ポイントとなるのは、不動産仲介手数料が「成功報酬」だということです。不動産会社からすると契約までこぎつけなければそれまでの仕事に対する対価が一切入らないということです。

もし、あなたが不動産の売買をする意志がないと判断されると不動産会社はまず動いてくれなくなります。不動産会社からすると仕事をしても割りに合わないお客さんだと判断されるためです。

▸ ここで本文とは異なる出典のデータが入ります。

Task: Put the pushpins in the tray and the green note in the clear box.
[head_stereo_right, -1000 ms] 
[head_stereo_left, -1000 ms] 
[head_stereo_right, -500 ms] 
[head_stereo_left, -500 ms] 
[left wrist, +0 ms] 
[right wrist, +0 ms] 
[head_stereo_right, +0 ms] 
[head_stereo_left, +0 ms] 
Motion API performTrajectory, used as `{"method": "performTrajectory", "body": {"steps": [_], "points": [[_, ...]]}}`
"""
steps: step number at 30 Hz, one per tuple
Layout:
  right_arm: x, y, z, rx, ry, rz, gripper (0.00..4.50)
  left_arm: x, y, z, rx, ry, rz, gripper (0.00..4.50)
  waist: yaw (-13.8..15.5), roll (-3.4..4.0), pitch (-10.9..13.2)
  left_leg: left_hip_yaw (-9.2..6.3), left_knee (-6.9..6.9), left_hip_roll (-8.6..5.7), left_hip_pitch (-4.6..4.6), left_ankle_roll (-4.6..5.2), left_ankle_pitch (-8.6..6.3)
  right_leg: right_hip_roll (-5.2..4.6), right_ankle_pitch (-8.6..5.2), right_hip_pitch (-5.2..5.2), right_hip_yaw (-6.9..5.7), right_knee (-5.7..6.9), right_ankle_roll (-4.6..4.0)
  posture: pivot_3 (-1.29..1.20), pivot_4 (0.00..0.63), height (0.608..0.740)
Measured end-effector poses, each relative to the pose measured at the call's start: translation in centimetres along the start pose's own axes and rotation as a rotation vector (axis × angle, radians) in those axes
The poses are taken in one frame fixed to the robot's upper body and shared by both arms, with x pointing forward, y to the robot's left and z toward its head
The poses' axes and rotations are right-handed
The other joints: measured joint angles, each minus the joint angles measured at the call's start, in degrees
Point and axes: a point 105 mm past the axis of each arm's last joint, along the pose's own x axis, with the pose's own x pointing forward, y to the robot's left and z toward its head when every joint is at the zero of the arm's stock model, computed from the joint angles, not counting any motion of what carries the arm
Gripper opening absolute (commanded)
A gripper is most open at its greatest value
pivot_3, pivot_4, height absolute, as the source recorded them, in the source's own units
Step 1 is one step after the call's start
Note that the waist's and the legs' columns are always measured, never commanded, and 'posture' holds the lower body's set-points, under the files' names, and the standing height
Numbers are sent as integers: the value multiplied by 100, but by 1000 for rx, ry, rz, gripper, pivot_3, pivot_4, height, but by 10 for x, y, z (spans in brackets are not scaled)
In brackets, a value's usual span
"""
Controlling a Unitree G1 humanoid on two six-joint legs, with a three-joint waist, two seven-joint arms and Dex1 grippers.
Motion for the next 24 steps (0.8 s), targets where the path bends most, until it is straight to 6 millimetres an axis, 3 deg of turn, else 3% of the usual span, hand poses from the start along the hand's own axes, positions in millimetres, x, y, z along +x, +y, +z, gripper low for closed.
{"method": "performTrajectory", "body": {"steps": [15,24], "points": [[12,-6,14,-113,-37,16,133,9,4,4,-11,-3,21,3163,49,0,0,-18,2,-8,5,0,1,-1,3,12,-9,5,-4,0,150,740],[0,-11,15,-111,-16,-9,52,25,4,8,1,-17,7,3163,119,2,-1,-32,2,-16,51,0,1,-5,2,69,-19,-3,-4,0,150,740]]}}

不動産会社に行く前に付け焼刃でもいいので、少し知識を調べていくことをお勧めします。知識が間違っていても教えてくれるので大丈夫です。「あ、この人は取引をする意志がある人だな」と思わせることが大切です。

司法書士に支払う手数料について

不動産を購入したあと、所有権移転登記や抵当権設定登記をしてもらうために司法書士に仕事をお願いすることになります。

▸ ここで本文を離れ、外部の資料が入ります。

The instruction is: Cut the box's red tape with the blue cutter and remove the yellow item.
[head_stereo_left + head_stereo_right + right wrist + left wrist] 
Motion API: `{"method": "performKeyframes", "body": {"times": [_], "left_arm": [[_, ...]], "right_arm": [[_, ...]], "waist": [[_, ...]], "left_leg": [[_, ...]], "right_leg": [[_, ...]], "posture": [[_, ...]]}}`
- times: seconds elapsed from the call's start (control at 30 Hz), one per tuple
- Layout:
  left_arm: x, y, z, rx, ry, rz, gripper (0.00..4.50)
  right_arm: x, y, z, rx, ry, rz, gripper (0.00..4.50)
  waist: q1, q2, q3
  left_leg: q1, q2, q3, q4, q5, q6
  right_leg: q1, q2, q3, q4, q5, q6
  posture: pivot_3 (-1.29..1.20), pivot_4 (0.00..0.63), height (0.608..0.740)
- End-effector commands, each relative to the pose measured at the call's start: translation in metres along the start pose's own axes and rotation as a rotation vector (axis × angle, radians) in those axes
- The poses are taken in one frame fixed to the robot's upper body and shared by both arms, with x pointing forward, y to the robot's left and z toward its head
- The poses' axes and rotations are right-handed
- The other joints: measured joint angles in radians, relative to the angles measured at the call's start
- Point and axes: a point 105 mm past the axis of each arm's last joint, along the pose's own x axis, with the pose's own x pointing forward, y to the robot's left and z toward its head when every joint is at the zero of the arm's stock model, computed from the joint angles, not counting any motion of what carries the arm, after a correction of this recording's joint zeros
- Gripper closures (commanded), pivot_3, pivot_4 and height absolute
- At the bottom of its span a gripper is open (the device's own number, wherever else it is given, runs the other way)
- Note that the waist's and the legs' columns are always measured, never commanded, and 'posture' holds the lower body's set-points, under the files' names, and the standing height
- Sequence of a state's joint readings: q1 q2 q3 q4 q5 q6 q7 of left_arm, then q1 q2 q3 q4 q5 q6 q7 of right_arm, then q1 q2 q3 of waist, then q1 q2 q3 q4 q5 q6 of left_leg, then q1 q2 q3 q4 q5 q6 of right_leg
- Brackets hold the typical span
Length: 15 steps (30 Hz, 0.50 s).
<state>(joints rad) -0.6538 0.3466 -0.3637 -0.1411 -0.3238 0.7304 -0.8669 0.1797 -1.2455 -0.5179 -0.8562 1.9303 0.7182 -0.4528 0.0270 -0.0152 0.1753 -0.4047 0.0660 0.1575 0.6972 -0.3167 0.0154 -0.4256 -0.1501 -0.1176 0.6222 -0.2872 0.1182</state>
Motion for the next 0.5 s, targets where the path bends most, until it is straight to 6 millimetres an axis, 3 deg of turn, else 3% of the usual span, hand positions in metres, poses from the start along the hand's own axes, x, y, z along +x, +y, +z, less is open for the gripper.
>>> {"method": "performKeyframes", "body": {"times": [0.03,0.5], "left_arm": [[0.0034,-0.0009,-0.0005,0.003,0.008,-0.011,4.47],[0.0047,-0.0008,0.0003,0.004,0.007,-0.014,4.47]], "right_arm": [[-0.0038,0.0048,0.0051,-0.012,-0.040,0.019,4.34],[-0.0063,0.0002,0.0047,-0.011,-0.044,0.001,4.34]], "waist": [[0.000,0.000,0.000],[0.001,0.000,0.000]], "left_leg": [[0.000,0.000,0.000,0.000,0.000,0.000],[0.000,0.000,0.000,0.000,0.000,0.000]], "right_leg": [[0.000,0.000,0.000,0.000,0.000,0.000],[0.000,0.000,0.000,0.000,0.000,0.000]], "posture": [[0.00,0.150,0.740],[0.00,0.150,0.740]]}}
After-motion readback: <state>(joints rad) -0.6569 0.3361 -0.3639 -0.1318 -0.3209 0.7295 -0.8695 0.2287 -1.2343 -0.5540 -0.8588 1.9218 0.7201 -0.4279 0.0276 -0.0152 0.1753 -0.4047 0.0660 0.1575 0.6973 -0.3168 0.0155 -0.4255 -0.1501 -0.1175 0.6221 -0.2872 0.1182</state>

手数料の金額は昔は上限と下限が決められていましたが、今は完全に自由です。私の過去の経験からすると、相場は15万円~30万円程度ではないでしょうか。

通常は銀行が司法書士の指定をします。融資実行日に金融機関に不動産の買主・売主・不動産会社が融資先の金融機関に集まって手続きを行います。この時点で所有権移転・抵当権設定のための書類は一通りそろっているのですが、まだ所有権移転・抵当権設定の手続き自体は行われていません。

銀行側からすると、買主が司法書士を連れてくると、抵当権設定登記を行ったふりをして融資した金額を騙し取る可能性が発生します。銀行が自分の信頼する司法書士を間にいれることで、安心して融資を行うことができるようになります。

以上のことから司法書士はあなた自身が探す必要はありません。ただ、司法書士に支払う報酬は完全に自由化されているので、相場に比べてあまりに高い金額であれば値下げ交渉の余地は残るでしょう。

損害保険料について

不動産購入時に火災保険に入るのが一般的です。地震保険に入るかは任意です。ただ、火災や地震に見舞われると、修理や建て直しに莫大な金額がかかります。

あなたが修理や建て直しにかかる金額をポケットマネーで支払えるだけの財力があれば、火災保険や地震保険に加入する必要はありません。万が一のときにお金がないのでなければ、火災保険、場合によっては地震保険にも入っておくのが良いでしょう。

保険料は不動産の構造・広さ・築年数等で変ってきます。保険の加入期間は1年ごとに契約することができますが、融資を受けている銀行から大抵は提案があり、融資期間や融資期間+1年などが私の経験上多いです。銀行によっては、保険の加入の有無を問わないところもあるようなので、その時々の状況であなた自身で判断しましょう。

融資期間や融資期間+1年間火災保険に入ることになると火災保険料は前払いのことが多いので、不動産購入時に購入価格の3%程度お金を支払うことになりますので、必ず準備をしておきましょう。